Una leve burla apareció en la comisura de su boca:

—Los Bárbaros del Norte no son más que bestias de piel gruesa. Quema sus pieles, y no son nada.

Detrás de él, el mensajero esperaba, hizo un gesto desdeñoso:

—Ve, invita a la compañía de danza al campamento central, toca algunos tambores, presenta un baile.
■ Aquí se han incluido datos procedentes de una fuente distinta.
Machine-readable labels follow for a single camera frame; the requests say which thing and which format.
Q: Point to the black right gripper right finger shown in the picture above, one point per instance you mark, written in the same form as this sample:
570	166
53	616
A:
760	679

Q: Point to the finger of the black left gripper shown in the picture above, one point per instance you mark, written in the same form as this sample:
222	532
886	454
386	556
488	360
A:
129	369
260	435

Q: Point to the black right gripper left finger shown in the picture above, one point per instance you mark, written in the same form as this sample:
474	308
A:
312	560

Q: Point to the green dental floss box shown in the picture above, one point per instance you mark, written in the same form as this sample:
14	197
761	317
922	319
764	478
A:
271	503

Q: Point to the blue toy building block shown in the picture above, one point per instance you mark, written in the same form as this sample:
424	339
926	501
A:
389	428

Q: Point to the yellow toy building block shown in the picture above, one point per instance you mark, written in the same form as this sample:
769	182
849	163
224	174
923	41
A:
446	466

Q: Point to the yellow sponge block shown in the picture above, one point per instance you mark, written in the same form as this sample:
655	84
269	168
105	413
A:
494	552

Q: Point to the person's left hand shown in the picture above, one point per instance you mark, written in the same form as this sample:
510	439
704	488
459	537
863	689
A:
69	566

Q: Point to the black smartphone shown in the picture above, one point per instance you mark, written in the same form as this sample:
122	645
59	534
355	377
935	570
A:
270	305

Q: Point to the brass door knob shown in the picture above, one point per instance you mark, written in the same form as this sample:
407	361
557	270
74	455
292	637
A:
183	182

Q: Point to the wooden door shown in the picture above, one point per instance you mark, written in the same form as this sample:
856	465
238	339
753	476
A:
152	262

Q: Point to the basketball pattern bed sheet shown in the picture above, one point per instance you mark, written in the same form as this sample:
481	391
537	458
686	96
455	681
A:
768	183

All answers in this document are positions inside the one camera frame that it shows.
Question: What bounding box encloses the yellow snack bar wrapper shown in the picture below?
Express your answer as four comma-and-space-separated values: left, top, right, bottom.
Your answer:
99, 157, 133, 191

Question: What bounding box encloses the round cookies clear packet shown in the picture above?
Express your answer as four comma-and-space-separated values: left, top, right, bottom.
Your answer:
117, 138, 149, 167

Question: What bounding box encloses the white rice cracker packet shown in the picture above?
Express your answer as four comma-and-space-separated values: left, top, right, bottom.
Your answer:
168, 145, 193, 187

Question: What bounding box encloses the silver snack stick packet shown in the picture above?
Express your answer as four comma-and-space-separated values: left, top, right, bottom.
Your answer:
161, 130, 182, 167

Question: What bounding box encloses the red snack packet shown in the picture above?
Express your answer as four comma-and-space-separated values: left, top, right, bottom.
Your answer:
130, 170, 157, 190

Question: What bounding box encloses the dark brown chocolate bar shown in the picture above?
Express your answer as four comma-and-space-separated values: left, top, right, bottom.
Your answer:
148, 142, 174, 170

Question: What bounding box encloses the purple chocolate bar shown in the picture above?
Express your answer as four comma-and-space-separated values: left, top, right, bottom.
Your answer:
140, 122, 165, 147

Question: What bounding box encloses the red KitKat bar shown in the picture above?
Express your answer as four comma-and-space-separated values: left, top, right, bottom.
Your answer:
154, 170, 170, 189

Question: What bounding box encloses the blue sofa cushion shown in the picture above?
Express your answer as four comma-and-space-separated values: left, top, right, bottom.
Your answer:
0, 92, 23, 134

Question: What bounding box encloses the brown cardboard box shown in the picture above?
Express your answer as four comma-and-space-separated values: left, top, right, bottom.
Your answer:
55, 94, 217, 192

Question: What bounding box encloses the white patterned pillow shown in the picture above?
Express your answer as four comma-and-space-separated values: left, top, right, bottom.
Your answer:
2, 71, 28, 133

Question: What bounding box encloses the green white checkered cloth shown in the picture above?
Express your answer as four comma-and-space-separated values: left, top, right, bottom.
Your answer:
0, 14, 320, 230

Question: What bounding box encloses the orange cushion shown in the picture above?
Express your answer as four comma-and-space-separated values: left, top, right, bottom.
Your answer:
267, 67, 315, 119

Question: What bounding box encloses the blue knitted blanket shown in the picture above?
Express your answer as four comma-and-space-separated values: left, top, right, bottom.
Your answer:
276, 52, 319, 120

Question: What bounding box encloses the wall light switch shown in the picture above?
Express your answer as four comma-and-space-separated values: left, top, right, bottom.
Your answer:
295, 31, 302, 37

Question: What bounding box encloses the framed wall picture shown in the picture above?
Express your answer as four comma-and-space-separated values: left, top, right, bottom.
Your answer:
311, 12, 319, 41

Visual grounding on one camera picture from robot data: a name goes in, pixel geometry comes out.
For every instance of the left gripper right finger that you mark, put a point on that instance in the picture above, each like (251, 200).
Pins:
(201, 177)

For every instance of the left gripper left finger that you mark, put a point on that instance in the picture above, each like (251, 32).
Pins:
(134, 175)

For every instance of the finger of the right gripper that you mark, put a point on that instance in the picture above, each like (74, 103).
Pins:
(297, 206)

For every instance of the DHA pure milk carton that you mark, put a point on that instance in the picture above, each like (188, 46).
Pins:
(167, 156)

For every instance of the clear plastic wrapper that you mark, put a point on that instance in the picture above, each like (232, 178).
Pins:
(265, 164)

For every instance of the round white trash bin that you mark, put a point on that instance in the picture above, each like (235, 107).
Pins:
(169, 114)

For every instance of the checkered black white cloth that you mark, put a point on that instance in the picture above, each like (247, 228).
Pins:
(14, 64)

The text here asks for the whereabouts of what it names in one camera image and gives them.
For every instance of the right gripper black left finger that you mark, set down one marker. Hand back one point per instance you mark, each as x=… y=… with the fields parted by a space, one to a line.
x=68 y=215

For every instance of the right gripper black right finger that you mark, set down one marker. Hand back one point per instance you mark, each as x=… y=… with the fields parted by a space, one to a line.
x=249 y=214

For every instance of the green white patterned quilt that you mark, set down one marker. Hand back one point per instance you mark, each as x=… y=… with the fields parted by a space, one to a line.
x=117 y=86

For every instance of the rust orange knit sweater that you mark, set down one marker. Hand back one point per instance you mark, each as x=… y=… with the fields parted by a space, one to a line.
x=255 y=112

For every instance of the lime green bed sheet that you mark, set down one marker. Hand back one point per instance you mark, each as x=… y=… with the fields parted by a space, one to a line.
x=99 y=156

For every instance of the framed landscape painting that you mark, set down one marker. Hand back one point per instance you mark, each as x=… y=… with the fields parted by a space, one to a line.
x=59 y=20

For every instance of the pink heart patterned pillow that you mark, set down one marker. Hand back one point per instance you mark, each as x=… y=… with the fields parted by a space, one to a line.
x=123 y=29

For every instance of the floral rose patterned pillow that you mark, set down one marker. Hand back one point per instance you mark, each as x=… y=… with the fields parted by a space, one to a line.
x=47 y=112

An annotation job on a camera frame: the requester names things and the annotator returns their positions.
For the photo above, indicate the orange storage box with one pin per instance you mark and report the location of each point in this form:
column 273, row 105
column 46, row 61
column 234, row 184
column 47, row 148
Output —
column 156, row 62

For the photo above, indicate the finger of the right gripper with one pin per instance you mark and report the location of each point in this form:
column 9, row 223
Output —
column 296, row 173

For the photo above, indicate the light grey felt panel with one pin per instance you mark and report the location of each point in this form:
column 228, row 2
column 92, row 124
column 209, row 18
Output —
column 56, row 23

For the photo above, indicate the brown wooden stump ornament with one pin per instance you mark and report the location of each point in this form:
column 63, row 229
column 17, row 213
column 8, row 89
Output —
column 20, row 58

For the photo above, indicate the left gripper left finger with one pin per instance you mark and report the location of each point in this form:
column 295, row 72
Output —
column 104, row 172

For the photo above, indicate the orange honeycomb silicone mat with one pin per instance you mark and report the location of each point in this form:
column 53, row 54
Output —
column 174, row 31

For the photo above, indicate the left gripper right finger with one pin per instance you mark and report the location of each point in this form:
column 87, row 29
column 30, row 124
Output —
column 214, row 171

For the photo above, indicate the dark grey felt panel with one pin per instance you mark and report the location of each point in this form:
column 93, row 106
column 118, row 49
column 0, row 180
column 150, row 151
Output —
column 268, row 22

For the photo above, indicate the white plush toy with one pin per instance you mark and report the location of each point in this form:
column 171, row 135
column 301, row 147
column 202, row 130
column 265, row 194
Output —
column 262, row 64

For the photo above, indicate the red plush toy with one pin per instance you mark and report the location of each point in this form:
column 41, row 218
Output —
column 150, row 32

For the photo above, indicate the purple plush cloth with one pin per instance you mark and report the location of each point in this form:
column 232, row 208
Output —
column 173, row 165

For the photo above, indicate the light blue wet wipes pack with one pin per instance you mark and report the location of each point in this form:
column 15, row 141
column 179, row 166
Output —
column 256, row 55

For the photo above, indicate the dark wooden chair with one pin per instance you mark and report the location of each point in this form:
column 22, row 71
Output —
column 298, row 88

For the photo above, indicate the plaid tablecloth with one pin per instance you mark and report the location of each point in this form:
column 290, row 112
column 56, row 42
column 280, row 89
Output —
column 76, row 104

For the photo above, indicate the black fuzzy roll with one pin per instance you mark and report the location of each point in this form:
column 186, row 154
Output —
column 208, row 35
La victoria requiere ceremonia.

Se volvió para sentarse de nuevo en su silla, alisando los pliegues de su capa, como si el humo y la muerte fueran solo una mota de polvo antes del festín.

Pero justo cuando Rodolfo se sentó, y antes de que levantara su taza de té, desde la dirección lejana del paso de montaña en el frente, de repente estalló un rugido que sacudió la tierra.

Poco después, varios objetos colosales cortaron el cielo, estrellándose como meteoritos.

Rocas, troncos gigantes y otros objetos masivos, acompañados por el silbido del viento, atravesaron la niebla, estrellándose pesadamente contra las defensas del valle.

Sobre el castillo principal, una torre de vigilancia fue partida instantáneamente por la mitad, rocas y madera astilladas, varios arqueros gritaron mientras se precipitaban hacia abajo.

Otro tronco volador cortó a través del borde de la plataforma de lanzamiento de piedras, derribando la mitad del equipo, incendiando a dos soldados de petróleo que aún no habían evacuado y al equipo por igual.

Estos proyectiles carecían de precisión, y su fuerza era inferior a la artillería regular del Imperio pero… eran demasiados, como una calamidad lloviendo desde los cielos.

La primera línea de repente descendió al caos, la formación militar forzada a retirarse y reorganizarse.

Después de esto, hubo una serie de temblores rodando como truenos desde la cima de la montaña, la tierra estremeciéndose.

Desde el lado del paso de montaña, ¡un escuadrón gigante compuesto por docenas de Gigantes de Escarcha, de cinco a diez metros de altura, avanzaba arrasando hacia adelante!